İsrail polisi, şovlara 100 bin civarında kişinin katıldığını açıklarken, Tel Aviv’deki meydanlara çıkan yollarda ağır güvenlik tedbiri alındı.
Bu hafta şovlara katılacağını açıklayan ana muhalefet başkanı Gelecek Var Partisi Başkanı Yair Lapid burada yaptığı konuşmada, “Ülkemizi ve demokrasiyi koruyacağız. Kazanana kadar vazgeçmeyeceğiz.” dedi.
Tel Aviv kent merkezindeki Azrieli Meydanı’nda toplanan her yaştan binlerce gösterici İsrail bayrakları taşıdı. Göstericiler, meydana kurulan sahnelerde çalınan “Diktatörlüğe hayır” ve “Demokrasi” sloganlarına eşlik etti.
Gösterilere katılan akademisyen Julia Levin, sağcı hükümetin, Yüksek Mahkeme’nin azınlıkların haklarını muhafazasına mani olmaya çalıştığını ve buna reaksiyon göstermek için şovlara katıldığını söylemiş oldu.
Güzel Sanatlar öğrencisi Noah Wiegenfeld, İsrail’de haklarını alamayacağını ve bayan olarak ayrımcılığa uğrayacağını düşündüğü için protestoya geldiğini paylaştı.
Avrupa vatandaşlığı bulunduğunu ve “gelecekte İsrail’de yaşamayacağını düşünmenin kendisini üzdüğünü” lisana getiren Wiegenfeld, “(İsrail’in Filistin topraklarını işgali) İşgal geçmişte var ise bugün artık giderek daha bir gerçek halini alıyor. Bu bir diktatörlük halini alıyor. Batı Şeria’da işgal her gün gerçekleşiyor. Arkadaşlarım 18 yaşında orada nöbet bekliyor, sağ siyasetçilerin ajandalarına hizmet etmek için buradaki halkın üzerinde egemenlik kuruyor.” dedi.

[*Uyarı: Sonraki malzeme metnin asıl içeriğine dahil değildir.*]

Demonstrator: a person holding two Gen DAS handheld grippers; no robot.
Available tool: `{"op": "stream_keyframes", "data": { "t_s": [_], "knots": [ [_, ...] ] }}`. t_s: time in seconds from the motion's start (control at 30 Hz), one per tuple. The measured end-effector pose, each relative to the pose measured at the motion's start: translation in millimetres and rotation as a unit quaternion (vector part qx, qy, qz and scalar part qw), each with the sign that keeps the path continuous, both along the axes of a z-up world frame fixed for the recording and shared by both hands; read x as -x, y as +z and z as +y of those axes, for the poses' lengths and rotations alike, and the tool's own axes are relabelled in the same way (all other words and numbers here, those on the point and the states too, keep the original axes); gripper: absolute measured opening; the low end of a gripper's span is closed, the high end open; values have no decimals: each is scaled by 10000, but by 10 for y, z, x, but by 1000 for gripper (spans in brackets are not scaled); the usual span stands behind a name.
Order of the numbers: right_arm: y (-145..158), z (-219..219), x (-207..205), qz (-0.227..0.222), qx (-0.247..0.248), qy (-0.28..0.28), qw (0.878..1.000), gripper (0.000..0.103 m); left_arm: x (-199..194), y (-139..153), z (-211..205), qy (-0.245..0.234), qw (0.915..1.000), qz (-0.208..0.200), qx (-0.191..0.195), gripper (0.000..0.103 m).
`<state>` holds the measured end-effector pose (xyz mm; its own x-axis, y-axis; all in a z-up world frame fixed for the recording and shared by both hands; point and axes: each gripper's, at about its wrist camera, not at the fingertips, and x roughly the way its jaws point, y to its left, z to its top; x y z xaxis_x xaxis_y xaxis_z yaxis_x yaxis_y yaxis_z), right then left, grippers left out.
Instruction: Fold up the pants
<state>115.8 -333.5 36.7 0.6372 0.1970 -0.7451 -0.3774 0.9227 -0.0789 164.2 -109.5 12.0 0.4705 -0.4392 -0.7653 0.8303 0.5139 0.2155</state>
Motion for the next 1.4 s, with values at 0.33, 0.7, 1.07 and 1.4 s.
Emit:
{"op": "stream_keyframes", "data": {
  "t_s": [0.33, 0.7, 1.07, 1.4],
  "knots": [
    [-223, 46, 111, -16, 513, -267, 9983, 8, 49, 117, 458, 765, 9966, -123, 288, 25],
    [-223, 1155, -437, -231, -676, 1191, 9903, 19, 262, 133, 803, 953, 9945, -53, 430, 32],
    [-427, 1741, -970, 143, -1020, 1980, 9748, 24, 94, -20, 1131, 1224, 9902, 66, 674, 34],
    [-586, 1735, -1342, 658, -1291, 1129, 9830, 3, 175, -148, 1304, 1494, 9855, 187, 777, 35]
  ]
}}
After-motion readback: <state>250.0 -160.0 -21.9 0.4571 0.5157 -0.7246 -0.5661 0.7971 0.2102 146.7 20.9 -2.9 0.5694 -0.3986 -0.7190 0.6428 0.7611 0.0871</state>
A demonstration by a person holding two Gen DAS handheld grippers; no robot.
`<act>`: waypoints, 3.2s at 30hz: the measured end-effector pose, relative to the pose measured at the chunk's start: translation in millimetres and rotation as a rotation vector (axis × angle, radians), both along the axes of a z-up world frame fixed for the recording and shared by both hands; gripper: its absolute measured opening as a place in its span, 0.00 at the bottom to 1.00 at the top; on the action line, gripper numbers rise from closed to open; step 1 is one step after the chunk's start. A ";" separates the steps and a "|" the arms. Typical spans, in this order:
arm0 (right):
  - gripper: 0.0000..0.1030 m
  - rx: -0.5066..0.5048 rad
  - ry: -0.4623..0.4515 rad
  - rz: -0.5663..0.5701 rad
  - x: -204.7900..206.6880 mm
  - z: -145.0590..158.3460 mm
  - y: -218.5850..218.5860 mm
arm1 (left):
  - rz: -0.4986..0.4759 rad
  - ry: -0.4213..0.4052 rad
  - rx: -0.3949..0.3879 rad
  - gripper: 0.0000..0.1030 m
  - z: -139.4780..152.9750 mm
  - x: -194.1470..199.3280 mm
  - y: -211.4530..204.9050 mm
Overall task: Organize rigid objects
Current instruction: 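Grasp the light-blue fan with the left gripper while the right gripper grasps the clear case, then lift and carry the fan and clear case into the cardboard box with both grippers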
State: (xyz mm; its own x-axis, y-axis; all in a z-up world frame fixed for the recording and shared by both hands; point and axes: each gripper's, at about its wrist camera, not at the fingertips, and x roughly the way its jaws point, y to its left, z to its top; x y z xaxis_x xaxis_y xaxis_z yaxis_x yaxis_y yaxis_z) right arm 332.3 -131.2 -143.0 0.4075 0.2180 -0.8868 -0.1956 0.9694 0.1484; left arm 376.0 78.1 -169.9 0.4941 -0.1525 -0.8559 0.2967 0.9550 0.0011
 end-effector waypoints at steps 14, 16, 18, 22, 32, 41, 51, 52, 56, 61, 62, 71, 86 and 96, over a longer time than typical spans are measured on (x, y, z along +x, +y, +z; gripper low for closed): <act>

Gösterilere katılan Itay, hükümetin Yüksek Mahkeme’nin yetkilerini elinden alma eforunun kendisini endişelendirdiğine işaret ederek İsrail’de sağın güç kazanmasını fazlaca problemli gördüğünü ve bunu protesto etmek için sokağa indiğini söz etti.
İsrail’de çok sağın yer aldığı koalisyonun Filistin-İsrail çatışmasına tesirine ait soruyu yanıtlayan Itay, “Hükümetin vaatlerde bulunduğunu lakin alandaki gerçeklerin hükümeti durdurmasını ümit ettiğini” belirtti.
Ne olmuştu?
Adalet Bakanı Yariv Levin, 5 Ocak’ta Yüksek Mahkemenin yetkilerini sonlandıran, yargının, yargıçların seçimi üstündeki tesirini azaltan bir yasa planladıklarını duyurmuştu.
Netanyahu başbakanlığındaki koalisyon hükümetinin, yargının kimi yetkilerini Meclise devretmeye yönelik atılımları, Yüksek Mahkeme başta olmak üzere hükümet ile İsrail yargı düzeneği içinde tansiyona yol açmıştı.
Ülkedeki en yüksek yargı merci olarak bakılırsav yapan İsrail Yüksek Mahkemesi, Anayasa taslağı olarak kabul edilen temel maddelere alışılmamış olduğu nedeni öne sürülerek Meclisin çıkardığı kanunları bozma yetkisine sahip.
Netanyahu hükümeti, deklare ettiğı yargı düzenlemesinde, Yüksek Mahkemenin, Meclisin çıkardığı kanunları bozma ytesirinin elinden alınacağını belirtmişti.
İsrail Yüksek Mahkemesi’nin 18 Ocak’ta Netanyahu hükümetinde birden çok bakanlık bakılırsavi üstüne alan Şas Başkanı Arya Deri’nin “vergi hatalarından karar giydiği için” kabinede yer alamayacağına hükmetmesiyle, iktidar-yargı krizi derinleşmişti.